Mockbuster group The Asylum created their take on the film, titled Paranormal Entity, which would later spawn a series of its own. In Japan, a sequel entitled Paranormal Activity 2: Tokyo Night was released in 2010. On March 7, 2010, Alec Baldwin and Steve Martin performed a spoof of the film as part of the 82nd Academy Awards. A Haunted House, a parody film, was released in 2013.

=== Media tie-ins ===
In December 2009, a short digital comic entitled Paranormal Activity: The Search for Katie was released for the iPhone. It was written by Scott Lobdell and features art from Mark Badger.

A video game called Paranormal Activity: The Lost Soul was released by VRWerx for the Oculus Rift, HTC Vive and PlayStation 4. The PlayStation 4 version can be played in both PlayStation VR and regular mode.

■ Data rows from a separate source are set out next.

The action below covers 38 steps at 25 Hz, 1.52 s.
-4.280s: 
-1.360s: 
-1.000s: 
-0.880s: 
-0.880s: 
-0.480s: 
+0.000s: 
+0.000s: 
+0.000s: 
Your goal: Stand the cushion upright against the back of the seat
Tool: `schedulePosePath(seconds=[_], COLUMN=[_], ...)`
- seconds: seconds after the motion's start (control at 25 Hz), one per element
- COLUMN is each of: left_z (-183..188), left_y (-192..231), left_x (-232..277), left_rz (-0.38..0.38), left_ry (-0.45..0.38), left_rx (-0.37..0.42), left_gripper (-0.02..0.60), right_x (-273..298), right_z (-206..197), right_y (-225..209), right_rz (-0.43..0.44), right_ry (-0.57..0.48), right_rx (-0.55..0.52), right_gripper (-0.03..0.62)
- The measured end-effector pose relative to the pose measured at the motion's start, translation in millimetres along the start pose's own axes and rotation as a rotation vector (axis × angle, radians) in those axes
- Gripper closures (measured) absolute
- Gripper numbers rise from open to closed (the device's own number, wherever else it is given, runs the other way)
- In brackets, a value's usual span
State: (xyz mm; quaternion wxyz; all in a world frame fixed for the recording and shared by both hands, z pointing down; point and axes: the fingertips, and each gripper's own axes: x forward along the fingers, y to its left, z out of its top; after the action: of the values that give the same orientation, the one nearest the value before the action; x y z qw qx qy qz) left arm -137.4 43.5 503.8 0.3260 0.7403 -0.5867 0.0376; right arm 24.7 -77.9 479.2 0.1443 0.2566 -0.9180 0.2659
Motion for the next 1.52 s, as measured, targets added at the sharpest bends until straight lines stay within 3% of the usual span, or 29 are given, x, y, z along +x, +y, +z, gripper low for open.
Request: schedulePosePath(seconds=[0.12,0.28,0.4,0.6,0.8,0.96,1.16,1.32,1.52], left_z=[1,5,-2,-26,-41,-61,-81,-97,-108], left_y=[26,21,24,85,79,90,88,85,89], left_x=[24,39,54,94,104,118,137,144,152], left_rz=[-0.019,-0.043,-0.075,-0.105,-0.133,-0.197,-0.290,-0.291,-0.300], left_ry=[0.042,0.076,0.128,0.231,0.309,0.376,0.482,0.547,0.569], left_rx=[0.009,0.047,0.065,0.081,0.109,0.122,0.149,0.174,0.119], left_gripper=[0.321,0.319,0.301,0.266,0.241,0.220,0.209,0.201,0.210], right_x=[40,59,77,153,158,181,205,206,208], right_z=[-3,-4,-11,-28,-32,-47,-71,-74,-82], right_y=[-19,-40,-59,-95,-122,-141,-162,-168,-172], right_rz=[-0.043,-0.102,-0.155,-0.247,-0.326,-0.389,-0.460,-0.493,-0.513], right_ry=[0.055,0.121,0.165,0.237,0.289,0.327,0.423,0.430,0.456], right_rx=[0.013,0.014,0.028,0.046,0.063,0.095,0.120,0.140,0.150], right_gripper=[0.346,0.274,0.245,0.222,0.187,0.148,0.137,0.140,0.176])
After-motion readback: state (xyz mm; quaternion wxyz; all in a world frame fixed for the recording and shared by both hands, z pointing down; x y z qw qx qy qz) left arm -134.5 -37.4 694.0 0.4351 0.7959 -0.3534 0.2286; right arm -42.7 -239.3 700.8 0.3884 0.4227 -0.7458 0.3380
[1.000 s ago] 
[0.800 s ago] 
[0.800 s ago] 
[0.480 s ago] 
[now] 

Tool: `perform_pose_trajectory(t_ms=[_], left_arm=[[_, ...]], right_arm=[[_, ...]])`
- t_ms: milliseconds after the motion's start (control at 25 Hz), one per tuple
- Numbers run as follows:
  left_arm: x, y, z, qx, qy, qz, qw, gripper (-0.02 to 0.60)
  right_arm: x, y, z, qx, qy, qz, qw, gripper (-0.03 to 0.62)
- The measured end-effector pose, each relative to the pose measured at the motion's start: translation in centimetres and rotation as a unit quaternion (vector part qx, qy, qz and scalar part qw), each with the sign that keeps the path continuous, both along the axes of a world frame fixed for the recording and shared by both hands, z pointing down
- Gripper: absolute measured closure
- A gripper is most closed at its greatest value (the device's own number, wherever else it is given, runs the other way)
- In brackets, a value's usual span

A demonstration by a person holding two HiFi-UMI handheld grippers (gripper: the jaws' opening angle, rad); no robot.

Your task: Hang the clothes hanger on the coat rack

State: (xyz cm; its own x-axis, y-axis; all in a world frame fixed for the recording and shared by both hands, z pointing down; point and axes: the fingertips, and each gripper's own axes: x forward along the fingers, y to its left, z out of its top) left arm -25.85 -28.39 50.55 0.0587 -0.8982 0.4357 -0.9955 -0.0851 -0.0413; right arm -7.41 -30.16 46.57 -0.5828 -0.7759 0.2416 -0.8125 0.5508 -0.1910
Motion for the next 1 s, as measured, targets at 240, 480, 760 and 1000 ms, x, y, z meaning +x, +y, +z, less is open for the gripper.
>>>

== Sequels, prequel and reboot ==

A parallel sequel and prequel, Paranormal Activity 2, was released in 2010. The success of the first two films would spawn additional films in the series: the prequel Paranormal Activity 3 in 2011, and Paranormal Activity 4 (the sequel to the second installment) in 2012. The fifth installment and spin-off, The Marked Ones, was released in 2014, and the sixth installment, The Ghost Dimension, was released in 2015. A seventh mainline installment, titled Next of Kin, which served as a reboot and was released in October 2021 to the Paramount+ streaming service. An eighth installment, Paranormal Activity 8, is currently being filmed with a release date May, 21, 2027. In Japan, a sequel/spin-off "not-official" to the first film was released in 2010, titled Paranormal Activity: Tokyo Night.